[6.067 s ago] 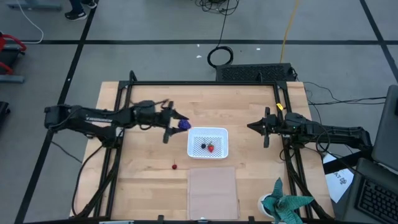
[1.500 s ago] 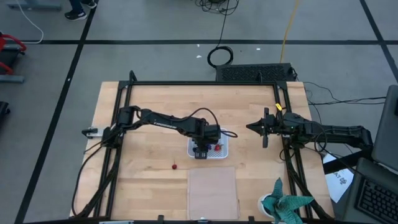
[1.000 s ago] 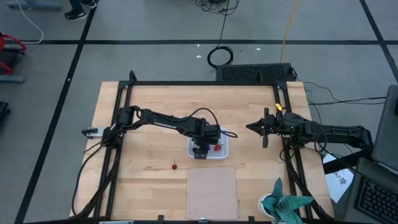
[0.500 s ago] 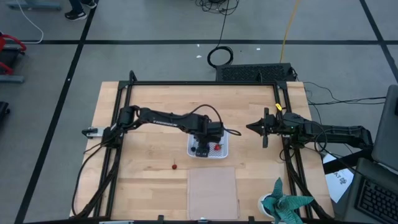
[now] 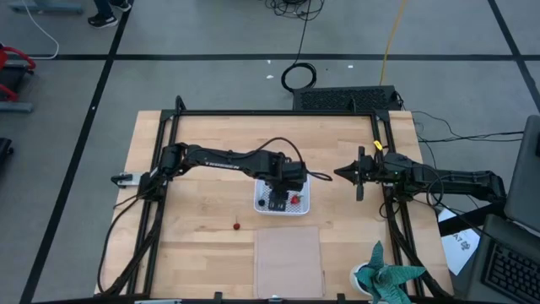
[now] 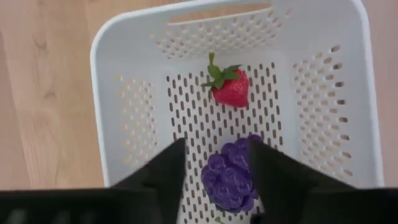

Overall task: Pick and placing Produce into tupperware
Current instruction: Put the red cherry into the white bin

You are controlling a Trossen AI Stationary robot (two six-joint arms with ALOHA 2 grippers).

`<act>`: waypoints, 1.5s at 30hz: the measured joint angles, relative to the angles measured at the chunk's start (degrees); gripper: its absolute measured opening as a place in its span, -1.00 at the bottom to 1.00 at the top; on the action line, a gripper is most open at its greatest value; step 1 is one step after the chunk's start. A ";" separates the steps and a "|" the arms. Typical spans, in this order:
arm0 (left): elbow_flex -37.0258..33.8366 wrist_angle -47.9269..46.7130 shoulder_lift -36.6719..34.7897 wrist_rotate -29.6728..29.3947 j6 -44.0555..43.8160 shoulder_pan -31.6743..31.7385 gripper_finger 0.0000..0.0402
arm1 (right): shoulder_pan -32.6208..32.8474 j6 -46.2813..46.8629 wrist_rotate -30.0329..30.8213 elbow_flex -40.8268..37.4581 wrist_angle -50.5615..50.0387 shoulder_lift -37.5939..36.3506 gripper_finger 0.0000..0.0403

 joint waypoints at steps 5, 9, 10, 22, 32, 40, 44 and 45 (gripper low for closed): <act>-0.32 -0.02 0.00 0.15 -0.08 0.00 -0.69 | 0.01 0.00 0.00 0.00 0.00 0.00 -1.00; -0.32 0.01 0.00 0.25 0.91 -0.04 -0.96 | 0.00 0.00 0.00 0.00 0.02 0.00 -1.00; -0.32 0.02 0.00 0.25 0.96 -0.04 -0.95 | 0.01 0.00 0.00 0.00 0.02 0.00 -1.00; -0.32 -0.17 -0.71 -0.95 6.09 -0.57 -0.91 | 0.01 0.00 -0.01 0.00 0.02 0.00 -1.00; -0.32 1.06 -10.44 -6.20 9.50 -1.22 -0.99 | 0.00 -0.43 -0.01 0.00 -0.20 0.00 -1.00; -0.70 -0.55 -21.40 -8.85 8.29 -2.80 -1.00 | 0.00 -1.06 -0.01 0.00 -0.44 0.02 -1.00; -6.08 0.72 -28.99 -13.57 7.90 -5.80 -1.00 | 0.01 -1.05 -0.01 0.00 -0.59 0.04 -1.00; -8.44 1.91 -31.16 -15.76 7.33 -6.35 -1.00 | 0.01 -1.05 -0.01 0.00 -0.49 0.04 -1.00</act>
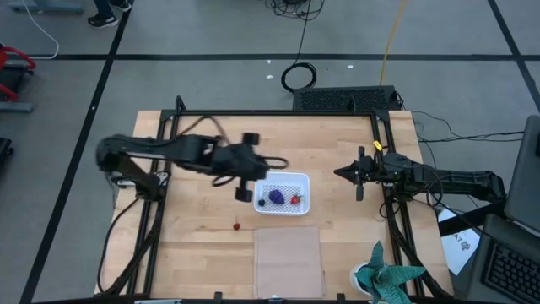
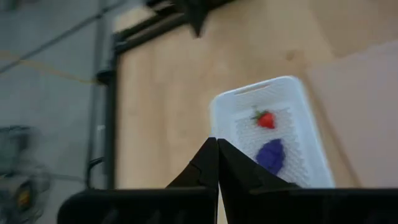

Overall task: Pick and placing Produce into tupperware
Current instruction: Put the red cherry into the white bin

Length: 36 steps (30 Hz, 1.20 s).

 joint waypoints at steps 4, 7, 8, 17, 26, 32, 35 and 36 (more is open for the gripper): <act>-13.48 10.85 -9.75 -2.96 -2.38 -0.82 -1.00 | -0.01 0.00 0.00 0.00 0.47 0.02 -1.00; -27.10 26.47 -16.18 -0.06 -1.92 -0.59 -1.00 | 0.00 0.00 0.00 0.00 0.83 0.04 -1.00; -31.71 32.00 -17.46 1.25 -1.77 -0.09 -1.00 | -0.02 0.00 0.00 0.00 1.24 0.04 -1.00; -50.92 56.17 -20.75 6.73 0.88 3.55 -1.00 | 0.00 0.62 -0.02 0.00 4.45 0.04 -1.00; -59.68 57.29 -38.08 6.13 2.74 0.67 -1.00 | -0.02 0.66 -3.79 -0.02 5.26 -3.74 -1.00; -73.61 67.37 -44.73 11.84 2.79 3.43 -1.00 | 0.00 -0.31 -8.93 -0.13 6.01 -7.97 -1.00; -80.24 77.03 -44.99 13.71 1.38 6.09 -1.00 | 0.00 -0.13 -8.99 -2.56 9.55 -9.43 -1.00; -82.00 79.59 -45.05 14.87 0.84 7.18 -1.00 | -0.02 0.03 -8.99 -3.87 11.35 -9.80 -1.00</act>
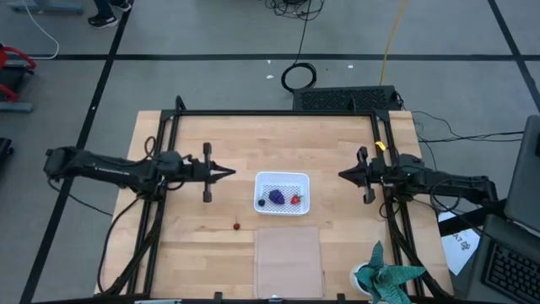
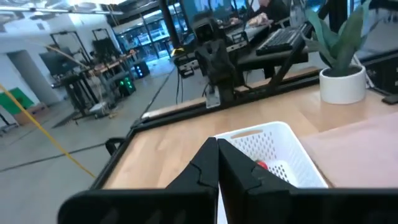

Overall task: Pick and placing Produce into tupperware
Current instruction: Put the red cherry into the white bin

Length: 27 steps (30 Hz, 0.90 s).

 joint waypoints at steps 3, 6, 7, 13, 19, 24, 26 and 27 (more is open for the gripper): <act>-3.58 3.63 -0.61 3.51 -1.84 3.14 -1.00 | -0.23 0.77 0.00 -2.36 2.38 -1.08 -1.00; -5.47 4.23 -3.97 4.30 -3.29 4.79 -1.00 | -0.97 1.81 0.00 -1.63 -0.29 -1.90 -1.00; -6.19 3.63 -5.45 4.30 -3.39 5.01 -1.00 | -1.23 2.05 0.00 -1.17 -1.75 -2.07 -1.00; -7.50 -5.20 -15.25 1.92 -3.99 4.60 -1.00 | -1.58 1.56 -0.02 0.44 -7.29 -4.46 -1.00; -7.61 -12.82 -20.50 -0.71 -3.47 0.09 -1.00 | -1.59 1.39 -0.02 0.44 -10.40 -6.26 -1.00; -7.58 -14.65 -21.47 -7.76 -0.74 -4.03 -1.00 | -1.58 0.76 -0.02 0.44 -12.63 -6.48 -1.00; -7.67 -15.88 -21.46 -8.23 -0.62 -4.35 -1.00 | -1.58 0.43 -0.04 0.44 -13.35 -6.48 -1.00; -8.13 -15.16 -21.44 -8.21 -0.20 -4.37 -1.00 | -1.58 0.39 -0.03 0.44 -13.49 -6.48 -1.00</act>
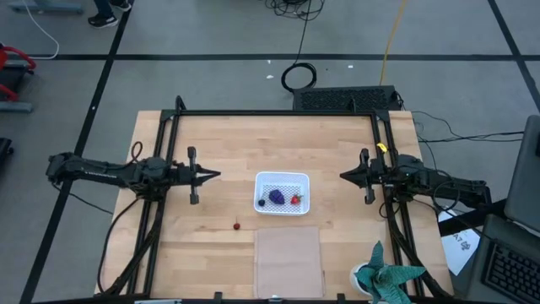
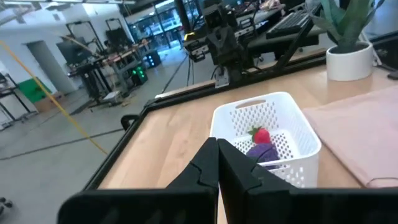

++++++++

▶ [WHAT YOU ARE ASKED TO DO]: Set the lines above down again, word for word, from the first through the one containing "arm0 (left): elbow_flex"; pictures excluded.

▶ [OUTPUT BELOW]:
[6.067 s ago] 
[1.500 s ago] 
[1.000 s ago] 
[0.500 s ago] 
[now] 
[now] 

Overall task: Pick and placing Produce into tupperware
Current instruction: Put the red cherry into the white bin

You are controlling a Trossen AI Stationary robot (two six-joint arms with ALOHA 2 grippers).

`<act>`: waypoints, 1.5s at 30hz: the measured joint angles, relative to the angles measured at the chunk's start (degrees); gripper: its absolute measured opening as a place in its span, -1.00 at the bottom to 1.00 at the top; on the action line, a gripper is most open at its greatest value; step 1 is one step after the chunk's start. A ";" separates the steps and a "|" the arms. Typical spans, in this order:
arm0 (left): elbow_flex -37.0258..33.8366 wrist_angle -47.9269..46.7130 shoulder_lift -36.6719..34.7897 wrist_rotate -29.6728..29.3947 j6 -44.0555..43.8160 shoulder_pan -31.6743..31.7385 gripper_finger 0.0000..0.0402

That concludes the response.